Toen de vlag bij het Smithsonian arriveerde, was deze kleiner (30 bij 34 voet), beschadigd door jarenlang gebruik in het fort en door stukken die als souvenirs werden verwijderd. Het Smithsonian erkende zijn behoefte aan reparatie en huurde in 1914 Amelia Fowler, een borduurleraar en een bekende vlagpreserver, in om de canvasrug te vervangen die in 1873 was toegevoegd. Na te hebben gewerkt aan historische vlaggen voor de Naval Academy van de Verenigde Staten, had Fowler patenteerde een methode voor het ondersteunen van fragiele vlaggen met een linnen rug die een honingraatpatroon van steken vereiste. Met de hulp van tien naaldvrouwen bracht Fowler acht weken door aan de vlag en ontving $ 1.243 voor de materialen en het werk.
Voor de komende 50 jaar, met uitzondering van een korte beweging tijdens de Tweede Wereldoorlog, werd de Star-Spangled Banner getoond in wat nu het Arts and Industries Building is. Vanwege de grootte van de vlag en de afmetingen van de glazen kast waarin het werd getoond, zag het publiek nooit de hele vlag terwijl deze op deze locatie was gehuisvest.

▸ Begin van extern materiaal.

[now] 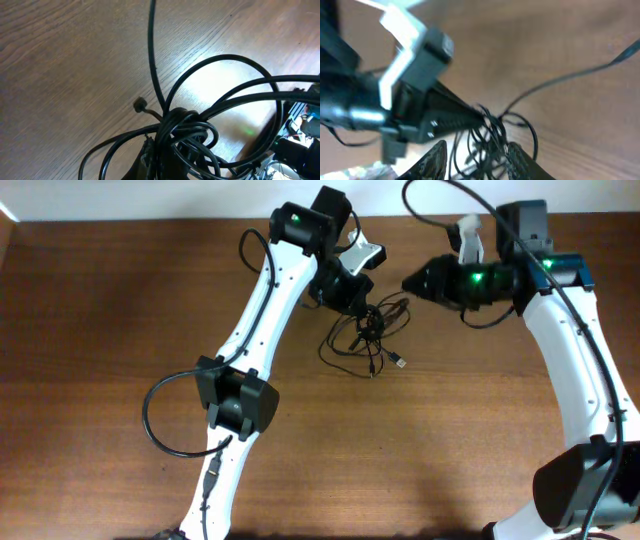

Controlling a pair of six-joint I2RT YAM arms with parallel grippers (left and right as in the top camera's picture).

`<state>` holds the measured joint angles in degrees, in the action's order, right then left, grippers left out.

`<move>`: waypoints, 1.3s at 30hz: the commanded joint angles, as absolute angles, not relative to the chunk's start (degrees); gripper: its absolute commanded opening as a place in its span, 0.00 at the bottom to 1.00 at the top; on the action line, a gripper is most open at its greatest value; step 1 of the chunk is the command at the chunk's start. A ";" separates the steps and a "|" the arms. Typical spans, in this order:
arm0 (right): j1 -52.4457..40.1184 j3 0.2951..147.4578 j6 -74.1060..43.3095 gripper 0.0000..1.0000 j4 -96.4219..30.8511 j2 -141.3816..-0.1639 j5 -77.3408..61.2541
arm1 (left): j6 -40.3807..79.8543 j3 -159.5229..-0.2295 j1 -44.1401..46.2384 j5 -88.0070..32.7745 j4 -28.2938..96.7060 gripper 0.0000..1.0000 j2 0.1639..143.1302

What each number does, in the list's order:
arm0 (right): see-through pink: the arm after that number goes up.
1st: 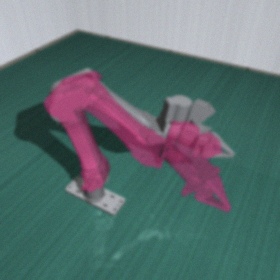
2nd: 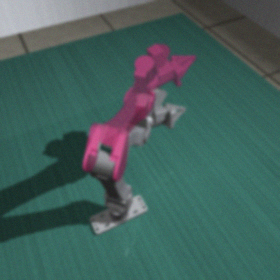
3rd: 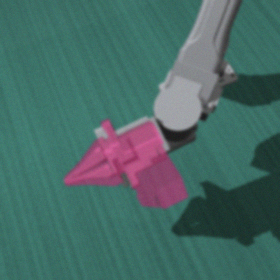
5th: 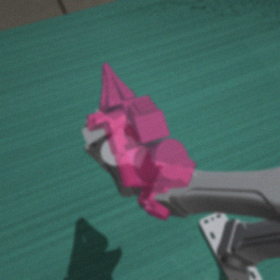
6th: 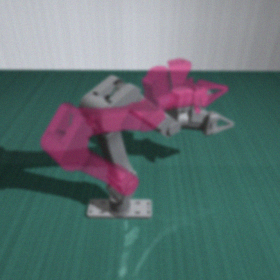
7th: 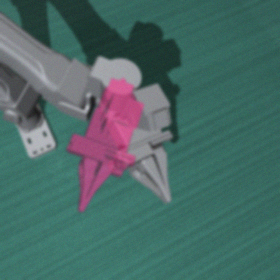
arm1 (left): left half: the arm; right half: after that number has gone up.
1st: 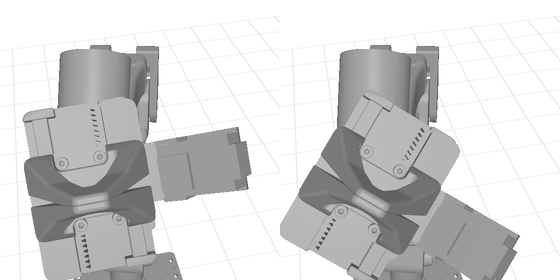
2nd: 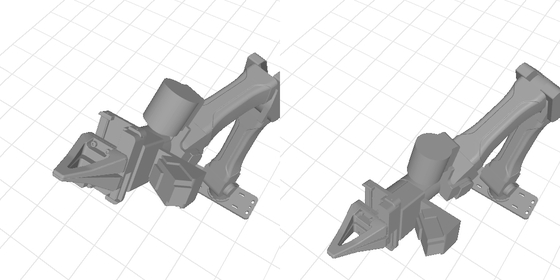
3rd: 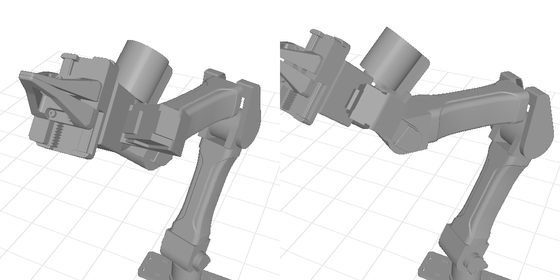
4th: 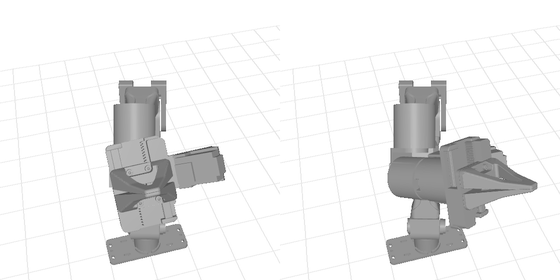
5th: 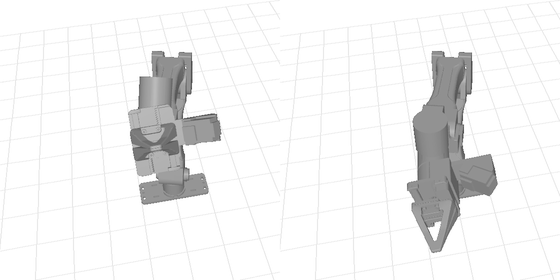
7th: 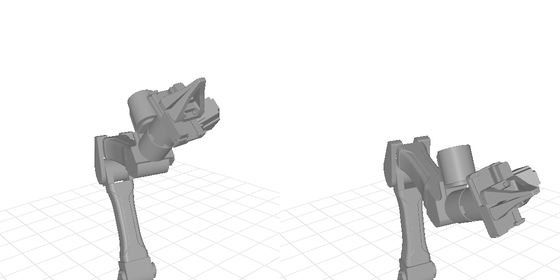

Dat veranderde nadat architecten het nieuwe National Museum of History and Technology, nu het National Museum of American History, hadden ontworpen met ruimte om de vlag te laten hangen. De Star-Spangled Banner bleef in Flag Hall van 1964 tot 1999, toen het werd verplaatst naar het conservatorium.
Met de recente voltooiing van het project blijft de Star-Spangled Banner een icoon van de Amerikaanse geschiedenis die nog steeds zichtbaar is voor het publiek. Glass zegt: "Het overleven van deze vlag gedurende bijna 200 jaar is een zichtbaar bewijs van de kracht en het doorzettingsvermogen van deze natie, en we hopen dat het nog vele generaties zal inspireren."